* _BRIEF_
The line containing "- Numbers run" marks the end: write out exactly every line from the first line of the data below through that line, and only those.

* _RECORDED INFORMATION_
-------------------------

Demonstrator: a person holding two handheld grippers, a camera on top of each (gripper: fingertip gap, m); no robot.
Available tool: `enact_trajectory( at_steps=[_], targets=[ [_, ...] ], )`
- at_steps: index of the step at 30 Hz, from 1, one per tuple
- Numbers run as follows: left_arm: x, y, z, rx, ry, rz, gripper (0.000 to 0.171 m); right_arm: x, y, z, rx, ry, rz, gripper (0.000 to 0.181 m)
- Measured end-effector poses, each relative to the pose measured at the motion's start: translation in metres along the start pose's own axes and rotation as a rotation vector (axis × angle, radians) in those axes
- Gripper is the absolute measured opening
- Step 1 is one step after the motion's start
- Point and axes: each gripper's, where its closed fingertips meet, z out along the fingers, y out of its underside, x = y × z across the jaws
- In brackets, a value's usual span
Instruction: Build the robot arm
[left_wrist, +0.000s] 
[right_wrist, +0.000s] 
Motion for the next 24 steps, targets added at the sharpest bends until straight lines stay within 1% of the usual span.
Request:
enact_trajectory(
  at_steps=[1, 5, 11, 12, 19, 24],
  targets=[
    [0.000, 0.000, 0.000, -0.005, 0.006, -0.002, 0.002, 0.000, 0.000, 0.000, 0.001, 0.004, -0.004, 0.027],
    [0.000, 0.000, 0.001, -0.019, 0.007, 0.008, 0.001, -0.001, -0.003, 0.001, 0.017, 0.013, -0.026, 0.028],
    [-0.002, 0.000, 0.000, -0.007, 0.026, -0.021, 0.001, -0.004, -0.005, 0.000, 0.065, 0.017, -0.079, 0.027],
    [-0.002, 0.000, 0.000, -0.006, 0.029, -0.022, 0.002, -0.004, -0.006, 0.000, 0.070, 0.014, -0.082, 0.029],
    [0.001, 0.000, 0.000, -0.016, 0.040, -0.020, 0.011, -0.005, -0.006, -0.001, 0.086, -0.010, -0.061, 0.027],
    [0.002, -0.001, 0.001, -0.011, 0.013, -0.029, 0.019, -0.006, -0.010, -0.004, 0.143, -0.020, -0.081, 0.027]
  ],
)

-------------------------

* _SOLUTION TO THIS EXERCISE_
Demonstrator: a person holding two handheld grippers, a camera on top of each (gripper: fingertip gap, m); no robot.
Available tool: `enact_trajectory( at_steps=[_], targets=[ [_, ...] ], )`
- at_steps: index of the step at 30 Hz, from 1, one per tuple
- Numbers run as follows: left_arm: x, y, z, rx, ry, rz, gripper (0.000 to 0.171 m); right_arm: x, y, z, rx, ry, rz, gripper (0.000 to 0.181 m)

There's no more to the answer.